Are there jurisdictions (countries) in which it is illegal to presell a house (i.e. contractor selling a house without the property being already finished)?

The purpose should be to prevent contractor delays and/or construction malformations and even constructions deformations (the lack of one or more crucial structure parts).

  • Re: is it illegal to buy (or more likely sell) before building works are completed? Not an answer as I'm not familiar with the legal systems of nearly 200 countries - but I suggest not, with any remedies for malformations and deformations surely being covered by the contract.
    – user35069
    Commented Sep 28, 2021 at 11:30
  • I think it used to be the case in the Netherlands - the problem being that the legal sale of a house required it to meet official housing standards. And those were judged against the actual building, not the plans, so it required the property to be (almost) finished. E.g. electricity should be connected, kitchens tiled, etc. That was a bit of excessive regulation; there were plenty of buyers who could reasonably fix these things. I've contacted my party's MP on the housing committee over this, and they happened to be working on this area, so she agreed to look into it. Don't know how it ended.
    – MSalters
    Commented Sep 28, 2021 at 15:34
  • Were there some jurisdictions you were particularly concerned about? Some like China and Singapore don't even really define the rights of a home owner in a way comparable to U.S. law, and others like Saudi Arabia or Papua New Guinea can just barely be thought of as having what we would call a formal legal system for this kind of dispute.
    – ohwilleke
    Commented Sep 30, 2021 at 22:02

1 Answer 1


I know that in many countries, including the US, the UK, and most, perhaps all, of Europe, it is common for houses to be sold while still under construction, so no such legal prohibition exists (or at least is enforced) in any of those countries. I have never heard of any country which has a general law against such a practice, but I cannot be sure for all countri8es in the world.

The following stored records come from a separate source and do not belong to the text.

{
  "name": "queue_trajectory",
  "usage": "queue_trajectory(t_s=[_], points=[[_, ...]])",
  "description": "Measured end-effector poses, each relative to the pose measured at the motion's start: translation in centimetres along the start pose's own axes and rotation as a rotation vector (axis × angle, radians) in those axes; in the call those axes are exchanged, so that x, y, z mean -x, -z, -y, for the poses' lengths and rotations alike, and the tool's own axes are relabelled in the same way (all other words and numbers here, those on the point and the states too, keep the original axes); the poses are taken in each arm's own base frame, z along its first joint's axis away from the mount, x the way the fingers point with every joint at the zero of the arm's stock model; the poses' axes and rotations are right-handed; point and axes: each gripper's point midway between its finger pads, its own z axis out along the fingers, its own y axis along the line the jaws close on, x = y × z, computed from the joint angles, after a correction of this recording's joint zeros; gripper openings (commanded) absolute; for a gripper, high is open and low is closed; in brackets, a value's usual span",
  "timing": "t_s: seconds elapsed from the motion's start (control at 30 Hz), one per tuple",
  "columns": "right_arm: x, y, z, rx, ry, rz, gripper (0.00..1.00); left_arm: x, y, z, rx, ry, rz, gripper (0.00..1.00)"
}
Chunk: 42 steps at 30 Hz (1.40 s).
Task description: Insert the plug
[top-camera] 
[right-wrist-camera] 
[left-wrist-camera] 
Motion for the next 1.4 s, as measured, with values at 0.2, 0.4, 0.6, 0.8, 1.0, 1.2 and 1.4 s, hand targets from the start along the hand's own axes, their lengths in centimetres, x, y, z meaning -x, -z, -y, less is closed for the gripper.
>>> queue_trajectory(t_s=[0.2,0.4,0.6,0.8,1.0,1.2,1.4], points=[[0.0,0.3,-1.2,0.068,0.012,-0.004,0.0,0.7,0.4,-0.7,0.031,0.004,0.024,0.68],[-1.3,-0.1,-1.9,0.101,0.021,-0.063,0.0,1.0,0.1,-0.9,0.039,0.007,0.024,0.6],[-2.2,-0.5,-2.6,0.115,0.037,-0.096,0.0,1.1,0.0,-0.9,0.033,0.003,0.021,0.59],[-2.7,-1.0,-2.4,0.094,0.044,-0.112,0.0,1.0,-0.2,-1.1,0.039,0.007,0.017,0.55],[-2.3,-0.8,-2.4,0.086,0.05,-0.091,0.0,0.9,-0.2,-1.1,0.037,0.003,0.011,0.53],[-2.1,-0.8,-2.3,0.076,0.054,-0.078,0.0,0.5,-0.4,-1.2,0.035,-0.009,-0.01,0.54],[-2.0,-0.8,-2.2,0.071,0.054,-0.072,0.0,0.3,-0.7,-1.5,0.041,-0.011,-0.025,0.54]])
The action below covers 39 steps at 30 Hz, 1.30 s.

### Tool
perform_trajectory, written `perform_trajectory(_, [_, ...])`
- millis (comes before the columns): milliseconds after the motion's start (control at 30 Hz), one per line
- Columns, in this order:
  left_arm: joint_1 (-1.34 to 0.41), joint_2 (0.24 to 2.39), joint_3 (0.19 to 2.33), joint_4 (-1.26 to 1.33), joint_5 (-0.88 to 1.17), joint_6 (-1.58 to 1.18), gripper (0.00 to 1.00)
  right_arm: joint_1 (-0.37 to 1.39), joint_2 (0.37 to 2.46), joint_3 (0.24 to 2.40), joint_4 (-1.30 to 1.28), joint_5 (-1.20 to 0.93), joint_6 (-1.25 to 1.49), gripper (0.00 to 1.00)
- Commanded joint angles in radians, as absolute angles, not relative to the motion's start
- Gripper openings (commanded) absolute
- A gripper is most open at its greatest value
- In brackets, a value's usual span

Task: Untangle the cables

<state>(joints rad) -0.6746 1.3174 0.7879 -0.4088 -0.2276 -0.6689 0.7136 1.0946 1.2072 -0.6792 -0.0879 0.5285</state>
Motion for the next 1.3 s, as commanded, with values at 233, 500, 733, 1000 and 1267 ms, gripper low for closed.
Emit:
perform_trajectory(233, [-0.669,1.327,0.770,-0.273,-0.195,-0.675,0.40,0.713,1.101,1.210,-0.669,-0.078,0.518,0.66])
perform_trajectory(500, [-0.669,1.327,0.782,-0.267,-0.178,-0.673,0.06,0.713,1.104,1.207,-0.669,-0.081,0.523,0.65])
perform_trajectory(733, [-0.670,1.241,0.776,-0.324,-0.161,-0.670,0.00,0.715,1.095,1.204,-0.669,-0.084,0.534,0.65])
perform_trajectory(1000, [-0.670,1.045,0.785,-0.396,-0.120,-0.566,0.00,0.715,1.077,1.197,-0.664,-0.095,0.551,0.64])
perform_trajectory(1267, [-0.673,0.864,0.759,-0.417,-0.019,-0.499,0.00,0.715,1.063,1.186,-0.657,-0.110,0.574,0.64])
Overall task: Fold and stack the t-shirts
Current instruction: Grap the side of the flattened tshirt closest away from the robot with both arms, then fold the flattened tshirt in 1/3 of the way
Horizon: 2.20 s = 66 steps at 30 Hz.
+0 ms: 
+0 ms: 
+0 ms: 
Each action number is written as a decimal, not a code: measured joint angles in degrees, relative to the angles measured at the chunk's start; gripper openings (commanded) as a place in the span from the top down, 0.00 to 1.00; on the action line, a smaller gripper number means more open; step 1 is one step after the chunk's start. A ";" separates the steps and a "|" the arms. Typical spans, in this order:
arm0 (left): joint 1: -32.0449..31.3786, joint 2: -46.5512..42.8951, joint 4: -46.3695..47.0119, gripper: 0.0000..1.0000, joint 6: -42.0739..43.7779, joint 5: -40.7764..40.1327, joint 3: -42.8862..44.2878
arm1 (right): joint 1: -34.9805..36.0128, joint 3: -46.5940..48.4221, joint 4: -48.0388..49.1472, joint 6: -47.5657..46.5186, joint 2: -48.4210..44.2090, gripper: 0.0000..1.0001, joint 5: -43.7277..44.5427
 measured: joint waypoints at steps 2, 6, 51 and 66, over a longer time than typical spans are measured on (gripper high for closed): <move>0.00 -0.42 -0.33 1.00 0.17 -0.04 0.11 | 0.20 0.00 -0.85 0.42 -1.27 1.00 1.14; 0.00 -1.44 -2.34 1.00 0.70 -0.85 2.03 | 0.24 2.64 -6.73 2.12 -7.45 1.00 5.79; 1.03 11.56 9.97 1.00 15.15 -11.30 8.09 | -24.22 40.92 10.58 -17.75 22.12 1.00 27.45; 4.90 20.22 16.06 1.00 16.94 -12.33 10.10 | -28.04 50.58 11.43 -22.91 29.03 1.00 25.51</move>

There are other was to "prevent contractor delays and/or construction malformations and even constructions deformations". Many counties have building codes, which make improper building techniques unlawful. In some countries failure to adhere to proper professional standards in such matters is unlawful, and it is usual for the purchase of an unfinished building to involve a contract, in which performance standards and dates are spelled out. Failure to adhere to such requirements would give the purchaser grounds for a lawsuit for damages.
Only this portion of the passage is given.